Paste your original Python file in the left panel and the updated version in the right panel, then click Find Differences. Added lines appear in green, removed in red. Upload .py or .ipynb files directly. All processing runs in your browser - no code is sent to a server.
How to use this tool
Paste or upload your original Python file on the left and the changed version on the right. Click "Find Differences." The diff shows every line that was added, removed, or unchanged, with line numbers. Toggle between Unified view and Side-by-Side view using the buttons above the output.
The Sample button loads two versions of a short Python function so you can see how the output looks before pasting your own code. The language is pre-selected as Python, so the file upload dialog filters to .py, .pyw, .pyx, and .ipynb files.

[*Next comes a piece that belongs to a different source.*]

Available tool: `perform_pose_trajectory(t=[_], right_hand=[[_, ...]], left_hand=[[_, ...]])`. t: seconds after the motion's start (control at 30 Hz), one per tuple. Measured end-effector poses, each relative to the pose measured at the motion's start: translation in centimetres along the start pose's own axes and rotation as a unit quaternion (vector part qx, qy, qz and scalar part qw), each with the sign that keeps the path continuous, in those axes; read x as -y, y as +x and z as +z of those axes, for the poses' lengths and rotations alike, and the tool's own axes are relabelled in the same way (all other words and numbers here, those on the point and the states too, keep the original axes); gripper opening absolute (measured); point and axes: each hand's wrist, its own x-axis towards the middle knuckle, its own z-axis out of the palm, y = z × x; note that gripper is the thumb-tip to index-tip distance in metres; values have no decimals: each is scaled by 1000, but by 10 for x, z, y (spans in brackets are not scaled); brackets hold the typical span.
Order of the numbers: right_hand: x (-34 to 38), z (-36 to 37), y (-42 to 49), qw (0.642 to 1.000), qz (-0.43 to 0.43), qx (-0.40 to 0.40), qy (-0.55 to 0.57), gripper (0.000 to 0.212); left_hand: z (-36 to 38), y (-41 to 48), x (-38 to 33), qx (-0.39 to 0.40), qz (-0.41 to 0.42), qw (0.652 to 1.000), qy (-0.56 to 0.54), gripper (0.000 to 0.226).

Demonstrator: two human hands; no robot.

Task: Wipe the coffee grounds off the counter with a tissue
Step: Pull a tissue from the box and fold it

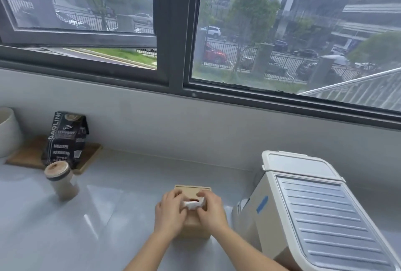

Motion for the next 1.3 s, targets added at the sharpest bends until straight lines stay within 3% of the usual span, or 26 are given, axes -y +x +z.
perform_pose_trajectory(t=[0.1, 0.27, 0.37, 0.47, 0.53, 0.63, 0.7, 0.77, 0.87, 0.93, 1.1, 1.3], right_hand=[[-1, 5, 8, 995, 26, -60, 81, 17], [11, -5, 11, 971, 71, -63, 222, 5], [25, -15, 4, 957, 27, -79, 279, 21], [34, -25, -9, 946, 21, -86, 312, 36], [30, -31, -20, 962, 43, -14, 271, 20], [12, -34, -44, 976, 91, 159, 118, 13], [0, -32, -57, 976, 95, 187, 51, 20], [-6, -30, -62, 987, 74, 140, 26, 19], [-3, -31, -63, 997, 38, 53, 31, 8], [1, -32, -60, 999, 16, 18, 25, 11], [5, -26, -39, 1000, 24, -13, -3, 30], [6, -10, -7, 989, 43, -59, -130, 24]], left_hand=[[5, 7, 2, -58, -42, 995, -68, 20], [-2, 5, -12, -94, -90, 984, -125, 14], [-22, 4, -27, -93, -58, 974, -198, 14], [-44, -2, -38, -13, -34, 953, -301, 18], [-56, -14, -40, 97, -54, 934, -339, 16], [-63, -39, -30, 310, -92, 910, -259, 16], [-59, -53, -23, 368, -88, 909, -172, 16], [-52, -60, -20, 337, -81, 926, -151, 11], [-44, -59, -18, 190, -66, 968, -153, 12], [-43, -55, -20, 124, -52, 982, -131, 14], [-34, -37, -24, 56, -50, 994, -76, 13], [-17, -17, -17, 37, -69, 996, -47, 16]])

What to look for in Python diffs
Python's syntax has a few properties that affect how diffs read:
Indentation changes
Python uses indentation as syntax. A line moved inside or outside a block will appear as a change even if the code content is identical. Watch for lines that are removed and re-added with different leading whitespace - this usually means a refactor moved a block rather than changing its logic.
Docstring and comment additions
Docstrings (triple-quoted strings) and comments are treated as plain text lines. A newly added docstring will appear as several consecutive green lines, typically at the top of a function or class.

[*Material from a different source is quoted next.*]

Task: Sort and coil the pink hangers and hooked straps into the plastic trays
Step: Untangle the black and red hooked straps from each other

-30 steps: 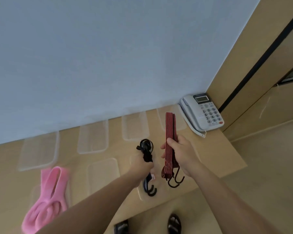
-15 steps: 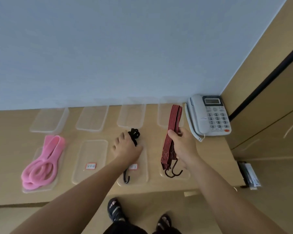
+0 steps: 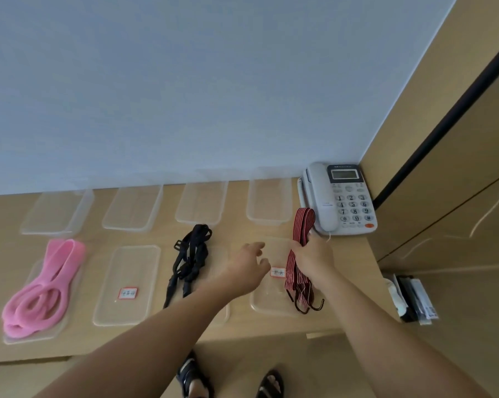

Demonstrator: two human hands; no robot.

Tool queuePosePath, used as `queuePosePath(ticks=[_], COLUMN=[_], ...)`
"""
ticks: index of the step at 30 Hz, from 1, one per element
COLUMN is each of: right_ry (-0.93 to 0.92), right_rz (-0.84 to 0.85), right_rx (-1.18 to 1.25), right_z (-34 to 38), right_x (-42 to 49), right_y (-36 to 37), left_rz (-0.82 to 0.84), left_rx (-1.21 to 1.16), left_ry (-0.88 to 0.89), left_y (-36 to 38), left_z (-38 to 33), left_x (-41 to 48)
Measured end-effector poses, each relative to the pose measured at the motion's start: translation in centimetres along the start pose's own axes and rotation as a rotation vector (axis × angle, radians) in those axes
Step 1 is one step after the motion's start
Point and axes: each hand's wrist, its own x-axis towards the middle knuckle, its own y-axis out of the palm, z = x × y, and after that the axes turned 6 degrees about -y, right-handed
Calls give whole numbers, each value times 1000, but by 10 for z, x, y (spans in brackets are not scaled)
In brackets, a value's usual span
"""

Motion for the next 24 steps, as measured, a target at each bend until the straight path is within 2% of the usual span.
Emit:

f-string and format string updates
A change from % formatting to f-strings will show as a removed line and an added line per string. The line counts will match if the logic was not otherwise changed.
Use cases
Reviewing refactored functions
Paste the before and after versions of a refactored Python function to confirm no logic was accidentally dropped or altered. Side-by-side view makes it easy to read both versions in parallel.
Comparing scripts between environments
When a Python script differs between development and production, paste both versions to immediately see which lines changed - often just configuration constants or logging levels.
Checking AI-assisted edits
When an LLM rewrites a Python function, paste the original and the new version side by side to verify the logic is preserved and only the requested changes were made.
FAQs
Can I compare .ipynb Jupyter notebook files?
Yes. Jupyter notebooks are JSON files. The diff will compare the raw JSON content, which includes cell source, outputs, and metadata. For a cleaner diff of just the code, export the notebook as a .py script first (File → Download as → Python).
Does this check Python syntax or run the code?
No. The tool compares the files as plain text. It does not execute code, check for errors, or validate indentation semantics.
Is my Python code private?
Yes. Everything runs in your browser. No code is sent to any server.